### How to complete this task
Below is a block of entries, which should be copied verbatim apart from the pictures.

==*==

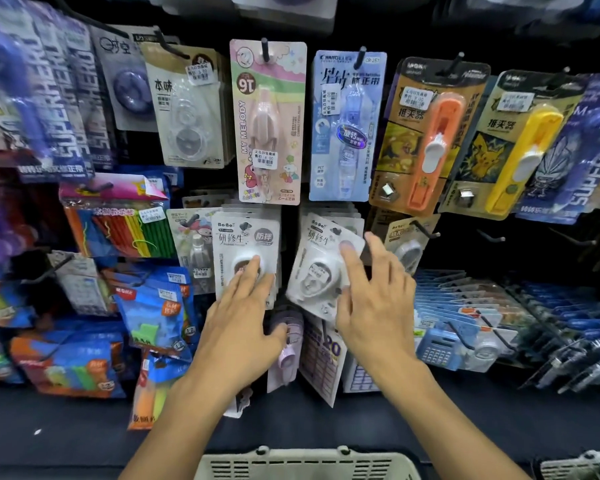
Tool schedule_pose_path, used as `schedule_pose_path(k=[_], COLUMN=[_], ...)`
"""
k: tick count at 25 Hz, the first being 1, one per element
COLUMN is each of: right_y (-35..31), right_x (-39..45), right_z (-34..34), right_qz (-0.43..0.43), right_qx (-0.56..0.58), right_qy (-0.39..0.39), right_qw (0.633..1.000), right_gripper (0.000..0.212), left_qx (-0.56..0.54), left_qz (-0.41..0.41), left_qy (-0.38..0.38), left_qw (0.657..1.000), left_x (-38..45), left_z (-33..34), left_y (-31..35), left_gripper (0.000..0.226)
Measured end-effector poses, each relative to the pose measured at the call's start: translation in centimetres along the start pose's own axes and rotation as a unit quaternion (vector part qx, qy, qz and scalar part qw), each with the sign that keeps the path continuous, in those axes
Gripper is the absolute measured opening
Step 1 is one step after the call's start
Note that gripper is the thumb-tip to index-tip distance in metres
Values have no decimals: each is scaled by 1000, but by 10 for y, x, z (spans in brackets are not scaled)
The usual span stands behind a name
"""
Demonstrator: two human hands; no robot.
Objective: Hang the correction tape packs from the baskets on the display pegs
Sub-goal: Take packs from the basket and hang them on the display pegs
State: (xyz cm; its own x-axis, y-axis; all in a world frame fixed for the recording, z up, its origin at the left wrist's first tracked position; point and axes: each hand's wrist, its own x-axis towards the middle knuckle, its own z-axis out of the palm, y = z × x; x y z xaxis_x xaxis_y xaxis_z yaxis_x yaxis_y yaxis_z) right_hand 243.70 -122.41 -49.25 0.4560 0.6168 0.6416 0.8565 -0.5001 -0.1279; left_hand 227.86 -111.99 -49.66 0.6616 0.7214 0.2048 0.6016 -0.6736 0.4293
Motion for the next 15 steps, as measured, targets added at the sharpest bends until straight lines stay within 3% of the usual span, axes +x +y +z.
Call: schedule_pose_path(k=[2,5,7,10,13,14,15], right_y=[-4,-5,4,0,-11,-15,-17], right_x=[-1,9,24,17,-57,-93,-132], right_z=[3,10,11,15,54,73,90], right_qz=[-64,-136,-126,-141,-70,-21,31], right_qx=[1,-18,-22,23,123,166,212], right_qy=[36,-186,-260,-207,-100,-128,-208], right_qw=[997,973,957,968,985,977,954], right_gripper=[54,63,68,64,54,48,42], left_qx=[4,-5,6,9,31,36,36], left_qz=[6,21,27,3,-28,-41,-61], left_qy=[1,-11,-36,-107,-271,-330,-381], left_qw=[1000,1000,999,994,962,942,922], left_x=[0,-4,-10,-33,-76,-94,-115], left_z=[2,9,17,35,76,95,115], left_y=[-7,-16,-19,-35,-60,-72,-84], left_gripper=[84,81,79,69,61,60,60])
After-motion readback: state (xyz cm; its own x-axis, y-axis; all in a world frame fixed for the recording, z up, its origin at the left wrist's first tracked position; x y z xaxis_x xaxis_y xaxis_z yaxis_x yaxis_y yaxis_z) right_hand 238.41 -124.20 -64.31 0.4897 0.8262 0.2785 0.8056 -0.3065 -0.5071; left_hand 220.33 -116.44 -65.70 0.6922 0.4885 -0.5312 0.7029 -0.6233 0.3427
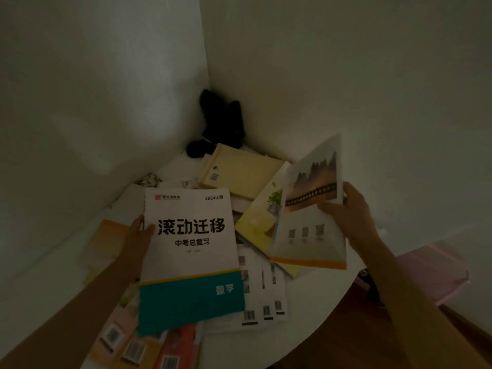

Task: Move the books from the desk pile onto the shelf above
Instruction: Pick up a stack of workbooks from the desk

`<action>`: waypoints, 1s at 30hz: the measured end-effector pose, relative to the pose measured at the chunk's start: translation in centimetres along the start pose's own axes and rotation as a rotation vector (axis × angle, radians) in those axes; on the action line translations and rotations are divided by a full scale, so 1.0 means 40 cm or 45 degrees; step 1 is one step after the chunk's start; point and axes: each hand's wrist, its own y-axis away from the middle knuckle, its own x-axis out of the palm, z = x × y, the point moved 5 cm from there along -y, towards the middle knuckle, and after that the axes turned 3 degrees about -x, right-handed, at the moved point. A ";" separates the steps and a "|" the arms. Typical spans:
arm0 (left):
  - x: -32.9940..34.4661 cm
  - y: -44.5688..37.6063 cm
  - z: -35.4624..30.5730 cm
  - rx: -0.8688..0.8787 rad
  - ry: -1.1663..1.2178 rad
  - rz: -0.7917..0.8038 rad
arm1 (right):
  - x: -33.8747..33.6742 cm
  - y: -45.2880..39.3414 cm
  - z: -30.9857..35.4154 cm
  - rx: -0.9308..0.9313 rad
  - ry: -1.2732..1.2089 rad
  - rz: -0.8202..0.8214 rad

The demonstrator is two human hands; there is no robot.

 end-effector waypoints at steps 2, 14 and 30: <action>-0.025 0.015 0.014 -0.003 0.017 0.042 | 0.077 0.021 0.091 -0.105 0.186 0.087; -0.055 0.053 0.075 -0.137 0.227 0.226 | 0.786 0.402 0.034 -0.247 0.603 0.913; -0.051 0.016 0.115 0.052 -0.225 0.073 | 0.244 0.097 -0.332 0.990 -0.725 -0.206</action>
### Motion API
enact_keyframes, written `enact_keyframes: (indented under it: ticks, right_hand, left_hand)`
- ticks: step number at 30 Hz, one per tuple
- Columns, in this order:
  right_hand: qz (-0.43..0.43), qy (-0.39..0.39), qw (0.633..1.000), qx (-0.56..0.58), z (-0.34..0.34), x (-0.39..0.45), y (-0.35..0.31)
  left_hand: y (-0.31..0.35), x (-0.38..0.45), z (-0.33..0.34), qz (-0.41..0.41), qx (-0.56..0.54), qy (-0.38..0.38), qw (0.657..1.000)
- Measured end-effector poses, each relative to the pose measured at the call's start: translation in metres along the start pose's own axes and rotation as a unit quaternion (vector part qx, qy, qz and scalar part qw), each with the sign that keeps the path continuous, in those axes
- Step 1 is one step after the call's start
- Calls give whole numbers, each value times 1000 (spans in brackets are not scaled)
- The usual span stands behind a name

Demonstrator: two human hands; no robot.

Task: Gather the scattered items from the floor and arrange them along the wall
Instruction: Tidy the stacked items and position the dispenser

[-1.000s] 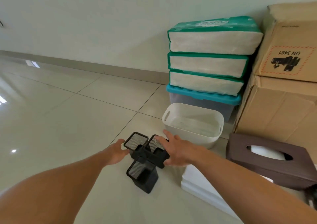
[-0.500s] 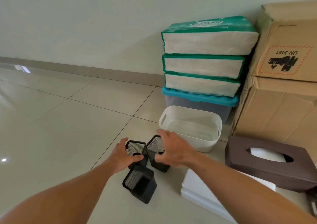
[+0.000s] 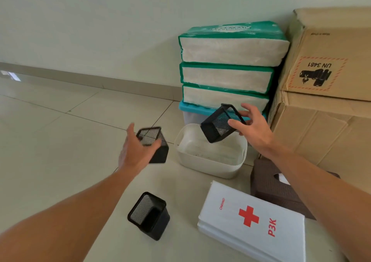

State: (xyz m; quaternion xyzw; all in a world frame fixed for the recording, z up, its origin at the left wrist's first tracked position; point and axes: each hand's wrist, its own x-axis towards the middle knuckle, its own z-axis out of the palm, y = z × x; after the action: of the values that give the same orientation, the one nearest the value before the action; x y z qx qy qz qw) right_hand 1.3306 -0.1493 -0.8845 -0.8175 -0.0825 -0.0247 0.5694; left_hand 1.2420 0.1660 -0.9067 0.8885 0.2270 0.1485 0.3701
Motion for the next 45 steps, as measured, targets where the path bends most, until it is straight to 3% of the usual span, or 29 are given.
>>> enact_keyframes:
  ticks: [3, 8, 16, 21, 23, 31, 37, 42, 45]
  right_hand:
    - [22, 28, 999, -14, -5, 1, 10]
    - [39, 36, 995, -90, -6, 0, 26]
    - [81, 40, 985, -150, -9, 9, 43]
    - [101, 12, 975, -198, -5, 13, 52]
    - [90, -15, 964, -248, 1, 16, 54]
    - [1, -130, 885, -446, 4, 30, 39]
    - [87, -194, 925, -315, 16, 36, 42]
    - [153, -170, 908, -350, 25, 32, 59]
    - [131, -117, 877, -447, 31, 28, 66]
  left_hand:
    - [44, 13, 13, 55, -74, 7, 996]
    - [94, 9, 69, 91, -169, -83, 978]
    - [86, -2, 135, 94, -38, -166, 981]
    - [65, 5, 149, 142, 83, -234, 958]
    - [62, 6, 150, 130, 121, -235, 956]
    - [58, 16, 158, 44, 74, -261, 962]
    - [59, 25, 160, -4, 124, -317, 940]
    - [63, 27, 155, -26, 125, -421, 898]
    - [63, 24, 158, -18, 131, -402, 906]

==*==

### Solution to the exercise
Tool schedule_pose_path, used as `schedule_pose_path(k=[_], COLUMN=[_], ...)`
"""
k: tick count at 25 Hz, the first being 1, one per element
COLUMN is each of: right_y (-35..31), right_x (-39..45), right_z (-34..34), right_qz (-0.43..0.43), right_qx (-0.56..0.58), right_qy (-0.39..0.39), right_qw (0.633..1.000), right_gripper (0.000..0.212), left_qx (-0.56..0.54), left_qz (-0.41..0.41), left_qy (-0.38..0.38), left_qw (0.657..1.000), left_x (-38..45), left_z (-33..34), left_y (-31..35), left_gripper (0.000..0.226)
Measured end-effector poses, each relative to the pose measured at the call's start: translation in centimetres along the start pose's own axes and rotation as a unit quaternion (vector part qx, qy, qz and scalar part qw), each with the sign that keeps the path continuous, in those axes
Gripper is the absolute measured opening
Step 1 is one step after the call's start
Note that gripper is the thumb-tip to index-tip distance in metres
Values have no decimals: each is scaled by 1000, but by 10 for y, x, z (spans in brackets are not scaled)
The usual span stands behind a name
"""
Demonstrator: two human hands; no robot.
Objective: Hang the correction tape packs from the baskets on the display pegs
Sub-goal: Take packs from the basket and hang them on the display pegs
State: (xyz cm; its own x-axis, y-axis; all in a world frame fixed for the recording, z up, its origin at the left wrist's first tracked position; point and axes: each hand's wrist, its own x-axis towards the middle knuckle, its own z-axis out of the palm, y = z × x; x y z xaxis_x xaxis_y xaxis_z yaxis_x yaxis_y yaxis_z) right_hand 243.70 -122.41 -49.25 0.4560 0.6168 0.6416 0.8565 -0.5001 -0.1279; left_hand 227.86 -111.99 -49.66 0.6616 0.7214 0.2048 0.6016 -0.6736 0.4293
Motion for the next 15 steps, as measured, targets added at the sharpest bends until straight lines stay within 3% of the usual span, axes +x +y +z.
Call: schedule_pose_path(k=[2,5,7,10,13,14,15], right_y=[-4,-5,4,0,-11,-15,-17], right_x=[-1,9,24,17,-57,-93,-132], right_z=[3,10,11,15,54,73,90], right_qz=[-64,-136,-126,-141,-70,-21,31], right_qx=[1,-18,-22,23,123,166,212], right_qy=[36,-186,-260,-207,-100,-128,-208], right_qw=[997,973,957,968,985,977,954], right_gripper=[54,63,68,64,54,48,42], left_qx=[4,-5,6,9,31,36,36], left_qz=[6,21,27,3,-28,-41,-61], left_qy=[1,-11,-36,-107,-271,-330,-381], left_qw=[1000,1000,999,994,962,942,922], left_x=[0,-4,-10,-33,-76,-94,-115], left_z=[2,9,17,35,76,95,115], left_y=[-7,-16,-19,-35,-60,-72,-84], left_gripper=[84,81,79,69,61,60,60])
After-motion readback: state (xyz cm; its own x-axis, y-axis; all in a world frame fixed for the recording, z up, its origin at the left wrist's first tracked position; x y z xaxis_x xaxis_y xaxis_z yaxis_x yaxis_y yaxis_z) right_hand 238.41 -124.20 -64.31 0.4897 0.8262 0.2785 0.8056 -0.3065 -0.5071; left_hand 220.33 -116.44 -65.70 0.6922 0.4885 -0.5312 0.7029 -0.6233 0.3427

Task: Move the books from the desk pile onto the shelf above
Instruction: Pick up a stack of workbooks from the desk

`<action>`: waypoints, 1s at 30hz: the measured end-effector pose, relative to the pose measured at the chunk's start: translation in centimetres along the start pose's own axes and rotation as a rotation vector (axis × angle, radians) in those axes; on the action line translations and rotations are divided by a full scale, so 1.0 means 40 cm or 45 degrees; step 1 is one step after the chunk's start; point and axes: each hand's wrist, its own y-axis away from the middle knuckle, its own x-axis out of the palm, z = x × y, the point moved 5 cm from there along -y, towards the middle knuckle, and after that the axes turned 3 degrees about -x, right-handed, at the moved point. A ";" separates the steps and a "|" the arms. Typical spans:
arm0 (left):
  - x: -32.9940..34.4661 cm
  - y: -44.5688..37.6063 cm
  - z: -35.4624..30.5730 cm
  - rx: -0.8688..0.8787 rad
  - ry: -1.1663..1.2178 rad
  - rz: -0.7917..0.8038 rad
arm1 (right):
  - x: -33.8747..33.6742 cm
  - y: -45.2880..39.3414 cm
  - z: -30.9857..35.4154 cm
  - rx: -0.9308..0.9313 rad
  - ry: -1.2732..1.2089 rad
  - rz: -0.8202..0.8214 rad

The demonstrator is two human hands; there is no robot.

 end-effector waypoints at steps 2, 14 and 30: <action>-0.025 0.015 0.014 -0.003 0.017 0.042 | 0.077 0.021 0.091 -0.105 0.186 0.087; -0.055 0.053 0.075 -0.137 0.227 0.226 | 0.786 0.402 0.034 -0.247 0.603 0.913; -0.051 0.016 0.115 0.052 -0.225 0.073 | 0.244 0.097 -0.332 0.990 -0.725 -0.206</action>
### Motion API
enact_keyframes, written `enact_keyframes: (indented under it: ticks, right_hand, left_hand)`
- ticks: step number at 30 Hz, one per tuple
- Columns, in this order:
  right_hand: qz (-0.43..0.43), qy (-0.39..0.39), qw (0.633..1.000), qx (-0.56..0.58), z (-0.34..0.34), x (-0.39..0.45), y (-0.35..0.31)
  left_hand: y (-0.31..0.35), x (-0.38..0.45), z (-0.33..0.34), qz (-0.41..0.41), qx (-0.56..0.54), qy (-0.38..0.38), qw (0.657..1.000)
- Measured end-effector poses, each relative to the pose measured at the call's start: translation in metres along the start pose's own axes and rotation as a unit quaternion (vector part qx, qy, qz and scalar part qw), each with the sign that keeps the path continuous, in those axes
- Step 1 is one step after the call's start
- Calls give whole numbers, each value times 1000 (spans in brackets are not scaled)
- The usual span stands behind a name

Demonstrator: two human hands; no robot.

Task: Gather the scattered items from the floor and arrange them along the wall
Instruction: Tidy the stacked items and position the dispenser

[-1.000s] 
[-0.500s] 
[+0.000s] 

State: (xyz m; quaternion xyzw; all in a world frame fixed for the recording, z up, its origin at the left wrist's first tracked position; point and axes: each hand's wrist, its own x-axis towards the middle knuckle, its own z-axis out of the palm, y = z × x; after the action: of the values that give the same orientation, the one nearest the value before the action; x y z qx qy qz qw) right_hand 1.3306 -0.1493 -0.8845 -0.8175 -0.0825 -0.0247 0.5694; left_hand 1.2420 0.1660 -0.9067 0.8885 0.2270 0.1485 0.3701
Motion for the next 45 steps, as measured, targets where the path bends most, until it is straight to 3% of the usual span, or 29 are given.
>>> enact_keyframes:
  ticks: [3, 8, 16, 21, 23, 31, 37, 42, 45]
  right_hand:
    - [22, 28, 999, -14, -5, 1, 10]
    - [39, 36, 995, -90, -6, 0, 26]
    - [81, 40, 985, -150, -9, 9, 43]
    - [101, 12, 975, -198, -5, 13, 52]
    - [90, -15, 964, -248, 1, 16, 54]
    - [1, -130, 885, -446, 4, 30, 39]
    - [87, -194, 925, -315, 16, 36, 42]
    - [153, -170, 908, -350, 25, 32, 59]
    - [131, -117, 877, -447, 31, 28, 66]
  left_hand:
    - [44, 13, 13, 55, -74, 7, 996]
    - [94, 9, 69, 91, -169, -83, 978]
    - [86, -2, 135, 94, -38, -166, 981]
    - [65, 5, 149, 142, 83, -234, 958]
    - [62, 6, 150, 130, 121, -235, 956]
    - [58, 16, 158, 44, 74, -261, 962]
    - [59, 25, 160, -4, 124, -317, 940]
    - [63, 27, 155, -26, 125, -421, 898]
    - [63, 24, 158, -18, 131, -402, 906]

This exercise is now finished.